Having previously looked at marks made by clerks and residents of the manors, we will now look beyond the doodles to decorative letters and drawings that are works of art in themselves. Though these had been commonly used in the medieval period their use declined through the centuries, and by the seventeenth century were reserved for a few areas of written texts, such as the legal documents like deeds. In those occasions where they remained they became less about the content of the text and more for decoration. as we go through our manorial documents we often come across examples that are eye-catching.
Below is a nice example of a letter done with shapes and swirls.
One that is a little more complicated…
More complicated still…
Or this one, from a document of Charles I, which takes it further…
This is so stylised it becomes difficult to make out the ‘C’ it represents.
However, many examples contain drawings. In the medieval manuscripts these are known as historiated initials and inhabited initials. A historiated initial relates to a picture in the letter that relates to the text, where an inhabited letter is purely decorative. The below sixteenth century example is an inhabited letter, which includes a rather unusual face. Perhaps he goes back to earlier traditions of the psalter and other illuminated works.
We start to see images of the monarch used in some documents such as deeds, and these historiated initials are very skilfully and professionally done. The monarch would be depicted in a cartouche, often attached to the first letter of their name. The earliest example we have come across is James I:
James is shown on his throne next to a stylised ‘J’. Under his cloak he appears to be shown in medieval dress. His shoes are certainly of a much older style, quite unlike the decorative heeled shoes he is usually depicted wearing. Next to the image are the symbols for England (rose), Scotland (thistle) and Wales (fleur-de-lis) joined together, illustrating that the three countries were united by his rule.

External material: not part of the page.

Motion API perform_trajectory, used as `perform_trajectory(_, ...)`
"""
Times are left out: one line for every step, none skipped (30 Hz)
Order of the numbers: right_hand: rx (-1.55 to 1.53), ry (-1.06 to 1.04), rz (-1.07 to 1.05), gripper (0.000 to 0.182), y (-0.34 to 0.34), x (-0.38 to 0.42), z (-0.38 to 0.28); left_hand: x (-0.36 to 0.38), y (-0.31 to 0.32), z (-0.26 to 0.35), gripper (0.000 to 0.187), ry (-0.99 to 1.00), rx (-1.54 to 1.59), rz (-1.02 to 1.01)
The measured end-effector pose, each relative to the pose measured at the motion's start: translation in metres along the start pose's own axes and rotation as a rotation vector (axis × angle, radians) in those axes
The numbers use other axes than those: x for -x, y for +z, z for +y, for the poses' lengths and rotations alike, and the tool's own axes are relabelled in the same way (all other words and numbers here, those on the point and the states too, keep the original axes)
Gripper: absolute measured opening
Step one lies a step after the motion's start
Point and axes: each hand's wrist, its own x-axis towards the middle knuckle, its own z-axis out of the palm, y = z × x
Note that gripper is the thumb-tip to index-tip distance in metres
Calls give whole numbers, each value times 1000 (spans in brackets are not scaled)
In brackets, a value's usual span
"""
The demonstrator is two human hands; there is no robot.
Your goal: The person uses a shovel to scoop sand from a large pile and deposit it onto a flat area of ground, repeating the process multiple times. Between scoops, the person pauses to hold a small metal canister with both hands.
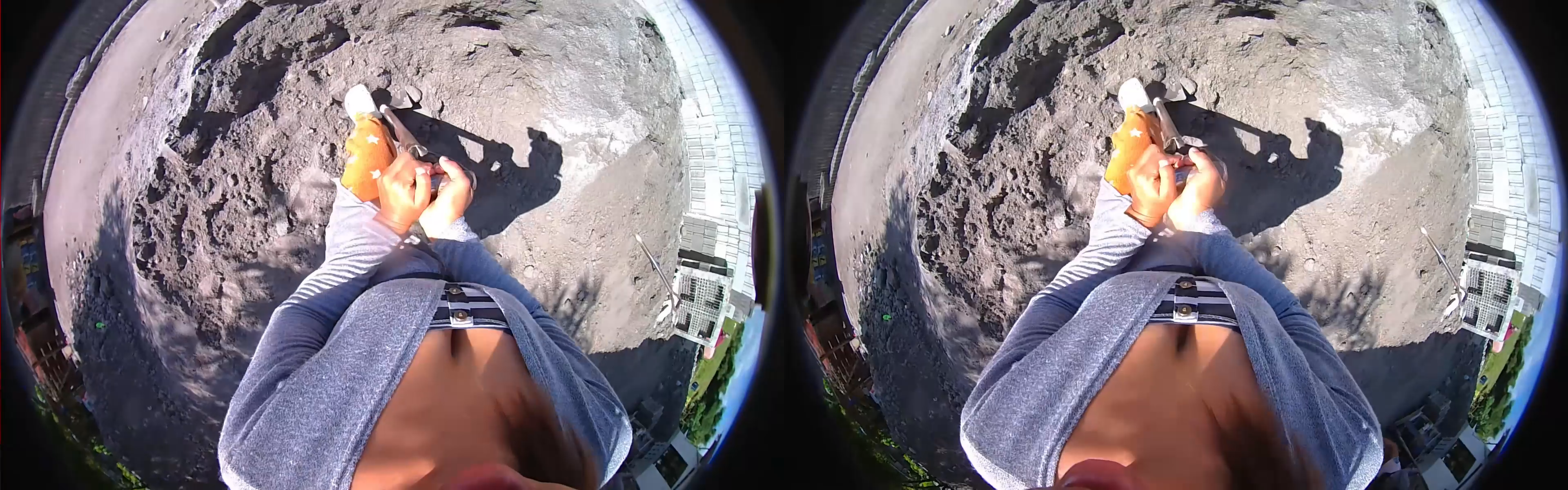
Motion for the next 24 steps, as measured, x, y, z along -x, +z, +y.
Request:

The swirls turning to leaves may also hark back to an early style of decorating pages.
Next we have James’s son, Charles I.
We can see Charles I in a cartouche, surrounded with ornate patterned decoration and a panel showing roses, unicorns, and other emblems of state, with swirling rose leaves filling the space. The letters are also very ornately decorated. The image of Charles is very well drawn, and shows him with the crown, orb and sceptre.
We have also come across Charles’s granddaughter, Queen Anne. This, like many decorated examples, is an ‘Exemplification of Recovery’, which recorded the breaking or ‘barring’ of an entail (a passage of land solely down the family line), so that the land became fee simple and could be mortgaged, sold or willed to someone not in the entail. They became obsolete in 1833, but were often highly decorated with the monarch’s image and seal to show authenticity.
Here we see Queen Anne in a cartouche, with her hair elaborately curled and wearing a chain of jewels. The pearl necklace she wears is perhaps the one still owned and worn by the royal family today.
Further along the top of the same document we see a great deal of detailed decoration. The swirling leaves in Charles I’s decoration have grown to become huge scrolling acanthus leaves, which support a rose, and cover much of the top section. Between the leaves we have the Royal coat of arms of Great Britain. This has Queen Anne’s own motto beneath it – ‘Semper Eadem’, meaning ‘always the same’.
These are some examples we have come across in our research, but there are a great many more in our collection, including this beautiful and ostentatious deed from the reign of George II. The decoration transforms an ordinary legal document into something fantastic and beautiful, and gives an added value to the claim that it upholds. We will be keeping our eyes peeled for more monarchs and interesting letters as the project continues.